Exercise requirements: Although the data below holds other lines too, output only those from the line with "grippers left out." up to and including the line with "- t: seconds", exactly as they appear.

Data extract:
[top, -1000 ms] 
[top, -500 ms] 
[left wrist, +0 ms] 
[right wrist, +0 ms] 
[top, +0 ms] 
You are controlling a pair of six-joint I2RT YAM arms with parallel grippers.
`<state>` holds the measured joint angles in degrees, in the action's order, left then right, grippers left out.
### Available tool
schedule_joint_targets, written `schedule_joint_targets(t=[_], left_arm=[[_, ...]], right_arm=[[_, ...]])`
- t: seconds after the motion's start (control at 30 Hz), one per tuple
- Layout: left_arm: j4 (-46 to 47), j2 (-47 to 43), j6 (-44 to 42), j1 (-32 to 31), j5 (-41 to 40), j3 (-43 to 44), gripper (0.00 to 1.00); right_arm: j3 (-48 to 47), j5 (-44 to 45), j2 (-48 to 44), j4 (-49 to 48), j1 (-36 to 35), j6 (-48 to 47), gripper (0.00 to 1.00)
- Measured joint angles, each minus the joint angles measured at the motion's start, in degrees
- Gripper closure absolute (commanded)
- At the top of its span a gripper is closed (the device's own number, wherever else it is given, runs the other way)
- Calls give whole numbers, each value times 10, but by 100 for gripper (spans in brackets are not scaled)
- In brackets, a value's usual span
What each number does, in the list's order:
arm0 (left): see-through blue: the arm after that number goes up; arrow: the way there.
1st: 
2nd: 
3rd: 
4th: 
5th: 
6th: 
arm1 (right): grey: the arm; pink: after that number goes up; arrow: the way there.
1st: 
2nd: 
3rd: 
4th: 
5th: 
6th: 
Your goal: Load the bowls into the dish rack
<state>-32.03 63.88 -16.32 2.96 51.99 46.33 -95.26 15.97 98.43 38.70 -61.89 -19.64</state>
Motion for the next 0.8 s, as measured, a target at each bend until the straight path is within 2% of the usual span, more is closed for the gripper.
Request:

Output for this task:
`<state>` holds the measured joint angles in degrees, in the action's order, left then right, grippers left out.
### Available tool
schedule_joint_targets, written `schedule_joint_targets(t=[_], left_arm=[[_, ...]], right_arm=[[_, ...]])`
- t: seconds after the motion's start (control at 30 Hz), one per tuple

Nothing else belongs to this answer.